FEAST Solver implementation for sparse matrices

This solver is only available if the C++ extension module was compiled with FEAST.

Parameters: model : Model Model which will provide the Hamiltonian matrix. energy_range : tuple of float The lowest and highest eigenvalue between which to compute the solutions. initial_size_guess : int Initial user guess for number of eigenvalues which will be found in the given energy_range. This value may be completely wrong - the solver will auto-correct as needed. However, for optimal performance the estimate should be as close to 1.5 * actual_size as possible. recycle_subspace : bool, optional Reuse previously computed values as a starting point for the next computation. This improves performance when subsequent computations differ only slightly, as is the case for the band structure of periodic systems where the results change gradually as a function of the wave vector.

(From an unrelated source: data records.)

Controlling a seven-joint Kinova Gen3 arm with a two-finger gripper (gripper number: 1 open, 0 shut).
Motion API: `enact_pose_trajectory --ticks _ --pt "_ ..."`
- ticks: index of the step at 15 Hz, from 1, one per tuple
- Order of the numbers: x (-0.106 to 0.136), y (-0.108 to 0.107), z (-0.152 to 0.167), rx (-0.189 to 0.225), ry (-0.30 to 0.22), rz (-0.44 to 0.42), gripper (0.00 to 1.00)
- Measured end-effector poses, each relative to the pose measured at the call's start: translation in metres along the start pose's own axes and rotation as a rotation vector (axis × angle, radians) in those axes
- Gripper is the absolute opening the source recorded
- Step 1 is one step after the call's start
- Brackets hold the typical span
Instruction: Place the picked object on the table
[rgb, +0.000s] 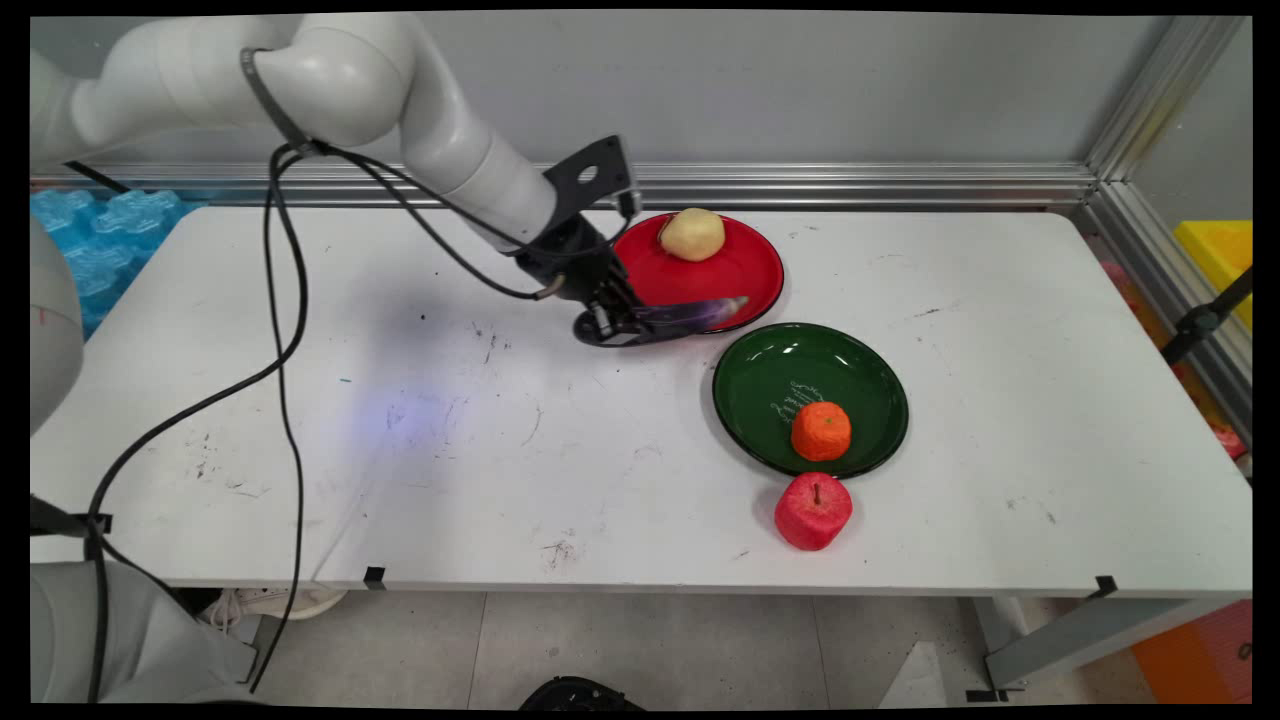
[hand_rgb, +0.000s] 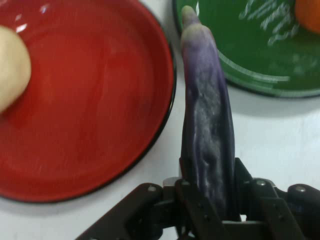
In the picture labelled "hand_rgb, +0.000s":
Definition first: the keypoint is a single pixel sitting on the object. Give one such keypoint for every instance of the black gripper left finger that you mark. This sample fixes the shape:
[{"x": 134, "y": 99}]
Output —
[{"x": 155, "y": 212}]

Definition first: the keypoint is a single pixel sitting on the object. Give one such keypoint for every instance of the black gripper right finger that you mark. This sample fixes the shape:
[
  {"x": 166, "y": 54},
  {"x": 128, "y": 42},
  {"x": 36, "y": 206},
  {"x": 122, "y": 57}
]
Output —
[{"x": 272, "y": 207}]

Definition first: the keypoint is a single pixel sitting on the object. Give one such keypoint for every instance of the purple toy eggplant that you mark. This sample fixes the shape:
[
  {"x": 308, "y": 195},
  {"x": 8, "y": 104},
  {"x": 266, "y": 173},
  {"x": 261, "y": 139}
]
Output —
[{"x": 207, "y": 120}]

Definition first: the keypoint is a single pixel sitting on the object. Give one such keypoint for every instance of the red round plate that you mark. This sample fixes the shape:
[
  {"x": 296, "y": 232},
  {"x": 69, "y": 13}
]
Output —
[{"x": 82, "y": 100}]

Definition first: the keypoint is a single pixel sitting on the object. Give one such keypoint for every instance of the green round plate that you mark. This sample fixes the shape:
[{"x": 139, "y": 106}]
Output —
[{"x": 252, "y": 45}]

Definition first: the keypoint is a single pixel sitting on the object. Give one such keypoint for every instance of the orange toy fruit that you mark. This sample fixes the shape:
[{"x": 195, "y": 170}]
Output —
[{"x": 308, "y": 15}]

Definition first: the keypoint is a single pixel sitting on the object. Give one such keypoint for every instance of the cream round toy bun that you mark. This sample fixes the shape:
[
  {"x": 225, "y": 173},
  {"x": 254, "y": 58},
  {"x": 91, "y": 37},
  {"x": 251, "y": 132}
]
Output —
[{"x": 12, "y": 70}]

It may hurt performance otherwise. is_verbose : bool, optional Show the raw output from the FEAST routine. Solver
lapack(model, **kwargs)

LAPACK Solver implementation for dense matrices

This solver is intended for small models which are best represented by dense matrices. Always solves for all the eigenvalues and eigenvectors. Internally this solver uses the scipy.linalg.eigh() function for dense Hermitian matrices.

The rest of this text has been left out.